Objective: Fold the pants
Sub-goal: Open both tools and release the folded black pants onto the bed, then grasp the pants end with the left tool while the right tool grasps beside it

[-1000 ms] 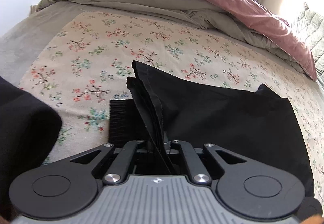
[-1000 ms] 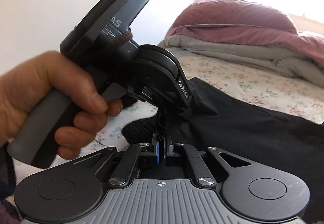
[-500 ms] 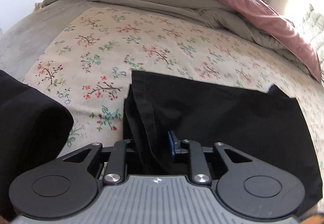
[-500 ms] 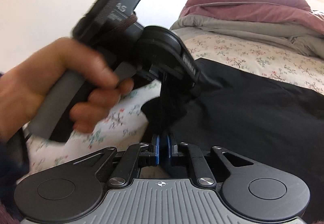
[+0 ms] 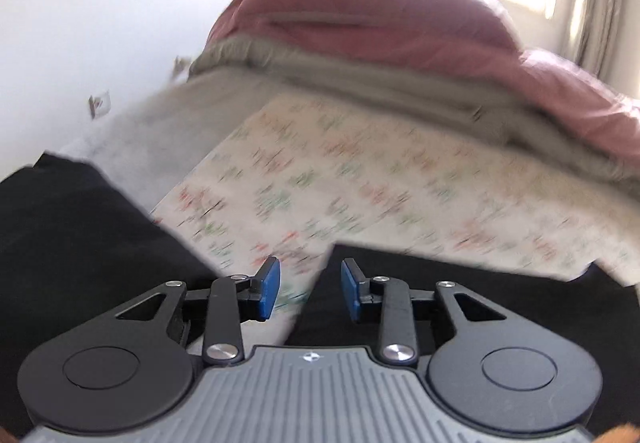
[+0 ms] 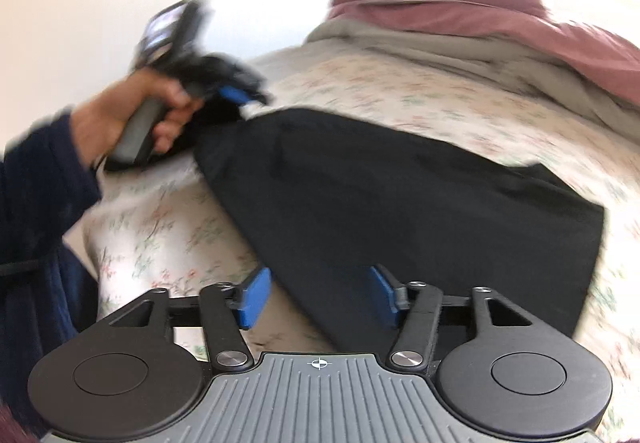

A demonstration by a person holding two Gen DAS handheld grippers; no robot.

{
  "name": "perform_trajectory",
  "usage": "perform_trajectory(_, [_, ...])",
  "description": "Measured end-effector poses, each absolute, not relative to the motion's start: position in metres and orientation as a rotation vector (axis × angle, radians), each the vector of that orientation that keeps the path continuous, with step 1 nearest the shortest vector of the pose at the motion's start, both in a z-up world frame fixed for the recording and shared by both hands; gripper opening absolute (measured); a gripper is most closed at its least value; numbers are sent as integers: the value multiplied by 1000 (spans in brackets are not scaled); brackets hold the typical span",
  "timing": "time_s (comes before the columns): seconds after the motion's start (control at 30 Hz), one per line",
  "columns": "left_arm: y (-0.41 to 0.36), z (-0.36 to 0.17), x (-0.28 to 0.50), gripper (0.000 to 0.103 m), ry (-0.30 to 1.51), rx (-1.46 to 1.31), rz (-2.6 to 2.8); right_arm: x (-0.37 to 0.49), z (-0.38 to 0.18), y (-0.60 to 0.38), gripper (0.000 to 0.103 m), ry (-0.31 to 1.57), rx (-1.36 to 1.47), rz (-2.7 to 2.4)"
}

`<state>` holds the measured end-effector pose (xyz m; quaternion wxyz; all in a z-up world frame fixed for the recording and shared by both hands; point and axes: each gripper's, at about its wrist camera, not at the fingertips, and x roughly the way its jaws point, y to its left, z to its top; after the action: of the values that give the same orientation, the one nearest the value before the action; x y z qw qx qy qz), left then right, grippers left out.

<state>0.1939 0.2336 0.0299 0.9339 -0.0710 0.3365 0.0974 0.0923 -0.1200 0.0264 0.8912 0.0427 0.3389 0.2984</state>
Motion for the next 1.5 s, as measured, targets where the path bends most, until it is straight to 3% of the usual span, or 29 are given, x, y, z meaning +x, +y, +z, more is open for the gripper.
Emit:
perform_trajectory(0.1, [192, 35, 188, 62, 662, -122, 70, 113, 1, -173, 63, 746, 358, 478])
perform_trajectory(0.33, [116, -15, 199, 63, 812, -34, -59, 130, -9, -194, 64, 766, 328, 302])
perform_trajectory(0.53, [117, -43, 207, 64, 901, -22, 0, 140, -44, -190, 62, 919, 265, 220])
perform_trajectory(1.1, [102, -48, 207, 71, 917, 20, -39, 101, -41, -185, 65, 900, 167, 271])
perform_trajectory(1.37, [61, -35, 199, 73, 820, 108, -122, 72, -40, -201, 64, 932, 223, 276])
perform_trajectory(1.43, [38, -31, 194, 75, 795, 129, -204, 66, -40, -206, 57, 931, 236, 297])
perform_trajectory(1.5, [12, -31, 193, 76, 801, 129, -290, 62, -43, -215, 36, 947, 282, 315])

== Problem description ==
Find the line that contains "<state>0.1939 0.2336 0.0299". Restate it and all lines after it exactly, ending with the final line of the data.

== Result of the exercise ==
<state>0.1939 0.2336 0.0299 0.9339 -0.0710 0.3365 0.0974 0.0923 -0.1200 0.0264 0.8912 0.0427 0.3389 0.2984</state>
Motion for the next 1.5 s, as measured, targets where the path bends most, until it is straight to 3% of the usual span, or 29 are given, x, y, z meaning +x, +y, +z, more is open for the gripper.
Emit:
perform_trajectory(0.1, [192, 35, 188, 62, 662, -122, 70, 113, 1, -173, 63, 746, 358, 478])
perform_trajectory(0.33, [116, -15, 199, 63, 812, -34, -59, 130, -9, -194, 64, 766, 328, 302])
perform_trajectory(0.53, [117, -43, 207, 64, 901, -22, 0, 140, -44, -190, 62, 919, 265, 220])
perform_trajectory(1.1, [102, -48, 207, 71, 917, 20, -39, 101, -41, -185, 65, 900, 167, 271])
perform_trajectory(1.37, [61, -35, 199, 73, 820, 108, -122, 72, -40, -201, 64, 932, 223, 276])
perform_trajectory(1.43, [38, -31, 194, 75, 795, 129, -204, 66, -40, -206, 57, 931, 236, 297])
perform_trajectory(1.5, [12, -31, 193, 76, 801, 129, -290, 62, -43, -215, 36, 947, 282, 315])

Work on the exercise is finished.